Objetivo é estimular o reconhecimento da paternidade.

Há dez anos surgia o programa nacional Pai Presente, que tem por objetivo estimular o reconhecimento da paternidade.
No Paraná, foram 113.340 reconhecimentos.
Foto: Leandra Francischett/JdeB
O Programa Pai Presente, instituído pelo Conselho Nacional de Justiça (CNJ) em 2010, tem como objetivo estimular o reconhecimento da paternidade de pessoas que não possuem o nome do pai na Certidão de Nascimento. Segundo Gustavo Mendes Nascimento, analista judiciário da Vara da Família, Infância, Registros Públicos e Anexos, o programa garante, também, que os pais que não reconheceram seus filhos assumam as responsabilidades decorrentes da paternidade.
“O programa vem obtendo resultados satisfatórios em todo o Estado do Paraná. Não dispomos de dados individualizados por cidade ou região, no entanto, segundo dados do próprio CNJ, no Paraná já foram realizados 113.340 reconhecimentos de paternidade por meio do Programa Pai Presente, desde 2012.” A reportagem não teve contato com os beneficiados pelo programa, uma vez que são dados sensíveis, protegidos por segredo de justiça.
Gustavo explica que, em virtude de as Comarcas diferenciarem-se muito umas das outras em quantidade populacional, bem como em características socioeconômicas e culturais, a ação vem sendo desenvolvida segundo as peculiaridades locais de cada uma. “Em nossa Comarca, o programa abrange as cidades de Francisco Beltrão, Eneas Marques e Manfrinópolis.”

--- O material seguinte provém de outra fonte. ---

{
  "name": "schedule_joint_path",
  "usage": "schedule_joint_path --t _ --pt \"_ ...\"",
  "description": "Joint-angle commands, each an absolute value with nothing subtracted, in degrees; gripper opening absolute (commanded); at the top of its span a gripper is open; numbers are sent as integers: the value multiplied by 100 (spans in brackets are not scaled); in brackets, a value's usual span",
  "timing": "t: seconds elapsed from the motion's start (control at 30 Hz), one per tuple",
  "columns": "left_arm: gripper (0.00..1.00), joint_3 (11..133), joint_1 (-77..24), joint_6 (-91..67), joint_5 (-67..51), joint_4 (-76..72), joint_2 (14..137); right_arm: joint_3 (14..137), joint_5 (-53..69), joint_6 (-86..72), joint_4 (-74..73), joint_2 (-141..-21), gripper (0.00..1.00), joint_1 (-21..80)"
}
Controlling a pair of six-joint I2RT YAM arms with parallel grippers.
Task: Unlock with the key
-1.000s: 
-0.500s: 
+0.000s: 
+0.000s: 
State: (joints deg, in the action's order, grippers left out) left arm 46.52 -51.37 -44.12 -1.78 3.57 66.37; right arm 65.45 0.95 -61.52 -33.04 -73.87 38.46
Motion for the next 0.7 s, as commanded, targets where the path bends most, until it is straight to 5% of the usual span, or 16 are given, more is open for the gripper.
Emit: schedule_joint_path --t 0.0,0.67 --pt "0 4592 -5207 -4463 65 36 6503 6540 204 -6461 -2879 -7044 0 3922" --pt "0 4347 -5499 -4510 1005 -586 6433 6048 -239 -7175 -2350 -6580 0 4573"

Quem pode se beneficiar dele? “Qualquer cidadão que tenha sido registrado apenas com o nome da mãe, em qualquer idade, pode procurar a Vara de Registos Públicos ou o Cartório de Registro Civil da sua Comarca de residência, com o nome do suposto pai e com o endereço onde ele possa ser localizado, para que seja iniciado o reconhecimento de paternidade”, responde Gustavo.
Procedimentos
A declaração de paternidade pode ser feita espontaneamente pelo pai ou solicitada pela mãe ou pelo filho. Em quaisquer dos casos, é preciso comparecer à Vara de Registos Públicos ou ao Cartório de Registro Civil da Comarca de residência da pessoa interessada, para que seja iniciado o processo de reconhecimento de paternidade.
Segundo Gustavo, no caso em que a solicitação é feita pela mãe ou pelo filho, estes devem comparecer de posse do nome do suposto pai e com o endereço onde ele possa ser localizado. Após os dados do suposto pai serem informados, a juíza da Vara de Registros Públicos irá notificá-lo para comparecer a uma audiência. A paternidade pode ser reconhecida na própria audiência, ou pode ser solicitada a realização do exame de DNA. Quando o resultado do exame de DNA for negativo, a pessoa interessada na identificação de seu pai pode voltar a procurar a Vara de Registros Públicos sempre que obtiver novas informações sobre um suposto pai.
“A Vara de Registros Públicos de Beltrão, coordenada pela juíza titular Dra. Carina Daggios, faz o contato com as secretarias de Educação das cidades de Francisco Beltrão, Eneas Marques e Manfrinópolis, solicitando os nomes e endereços de alunos matriculados nas respectivas redes de ensino que não possuam o nome do pai registrado na Certidão de Nascimento. Com essas informações, são expedidas cartas para as mães dos alunos questionando sobre eventual interesse no reconhecimento e registro do pai na Certidão de Nascimento dos filhos. Havendo interesse, é iniciado o processo de reconhecimento de paternidade. Na última edição do Programa Pai Presente na nossa Comarca foram expedidas 667 cartas para mães de alunos, residentes nas cidades de Beltrão, Eneas Marques e Manfrinópolis.”